Prime Minister Anthony Albanese and President Joko Widodo deliver a joint press conference on 6 June. Photo by Rangga Pandu Asmara Jingga for Antara.


In early June, the newly elected Labor Prime Minister of Australia, Anthony Albanese, set off on a whirlwind charm-offensive to Indonesia. He was accompanied by senior ministers and officials, and the leaders of some of Australia’s biggest companies, including the Commonwealth Bank, Wesfarmers, and industry super funds.

All the right words were said – Australian Foreign Minister Penny Wong even said them in Indonesian. The Indonesian government turned on the charm too, from a full ceremonial welcome to bamboo bikes.

The visit therefore appeared to bode well for the implementation of the Australia-Indonesia Comprehensive Economic Cooperation Agreement (IA-CEPA), the bilateral free trade agreement that was signed and ratified into law last year. But whether it turns out that way remains to be seen.

It should be impossible to ignore the enormous economic opportunities that Australia’s 270 million-strong northern neighbour offers. Indonesia’s middle class is much bigger than the entire population of Australia, and before the pandemic, the country enjoyed GDP growth of around 5% per year. Likewise, despite extensive promotion of Indonesia as “open for business”, it has never met its foreign investment targets. IA-CEPA could help change this.

But businesspeople looking to invest in Indonesia weigh the opportunities against commercial and legal risks. They ask themselves, is Indonesia a safe place to do business? And how can risk be reduced, or hedged, to make investments worthwhile? Businesspeople ask these questions because businesses have shareholders, owners, institutional investors, and superannuation members to consider, and risk needs to be carefully measured.

Deep concerns about corruption, unfair dispute resolution, and unreliable judicial contract enforcement in Indonesia are major reasons why Australia’s economic relationship with Indonesia has long been underdone. Australia is not in Indonesia’s top 10 trade and investment partners, despite their proximity, and Indonesia is not in Australia’s top ten either.

For IA-CEPA to work, Indonesia needs far more transparent and reliable commercial and contract legal arrangements that will allow Australian businesses to invest in Indonesia with greater confidence. This element of the bilateral relationship is not always visible, but it is important.

So, what can be done to reduce the commercial and legal risk for foreign investors in Indonesia?

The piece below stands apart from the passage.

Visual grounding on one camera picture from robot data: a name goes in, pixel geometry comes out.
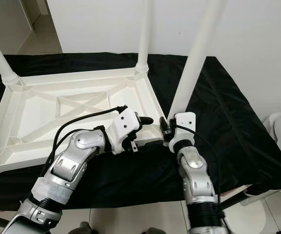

First, the new Albanese government should develop programs that can ensure our business community better understands Indonesia’s complex legal system, which is very different to Australia’s. Business executives, fund managers and entrepreneurs need to be supported to develop the expertise to navigate Indonesia’s legal system and accurately assess risk related to it. They also need Indonesia-specific cultural competence and commercial knowledge.

Second, there is a fundamental need for Indonesia’s Supreme Court to address shortcomings in contract law enforcement by the courts it supervises. In particular, it needs to provide the courts at Indonesia’s commercial heart, the Central Jakarta District Court and the South Jakarta District Court, with advanced training to deal with complex business matters.

It should also provide these courts with training on the enforcement of decisions made in international commercial arbitrations. Australian lawyers, legal academics and judges could assist with this.

Third, in line with the bilateral partnership envisaged by IA-CEPA, Australia should work with Indonesian lawmakers to support reform of contract law to reduce risks for investors. For example, by law, all contracts must be in Indonesian language (even international ones, which are often not negotiated in Indonesian). However, courts have been very inconsistent in applying this rule, creating significant legal ambiguity and increasing commercial risk for those doing business in Indonesia.

In resolving these kinds of commercial law reform issues, legislators and judges from both Australia and Indonesia should be provided with cross-cultural training, and information on each other’s legal traditions and systems. This would assist in preparing proposals for reform and help avoid miscalculations and assumptions about the requirements for commercial law reform.

All these activities will require technical assistance from lawyers, legal academics and law reform institutions in both countries. These experts can provide the knowledge, skills, and experience that businesses and governments need. IA-CEPA is a practical opportunity, but it will require hard work, attention to detail, and cross-sectoral cooperation by both countries if it is ever going to live up to its promise.

These kinds of initiatives would help Indonesia attract foreign investors. Specifically, it would give businesses greater confidence in engaging with Indonesian domestic courts and legal institutions. It is easier for businesses to assess risk if they know that they will win or lose a contract dispute on its merits. As matters stand, businesses lack this certainty.

These are not sexy or exciting policy initiatives, but they are needed. A bilateral partnership that creates laws, legal infrastructure, and training to support commercial relationships is the hard work necessary to build long-term ballast in our bilateral relationship.

So, in the wake of a Jokowi and Albanese’s highly successful “reset”, the challenge for the two governments is now to move beyond rhetoric, spend money, and work to implement practical initiatives and policies that can lead to change and make IA-CEPA something more than just aspirational.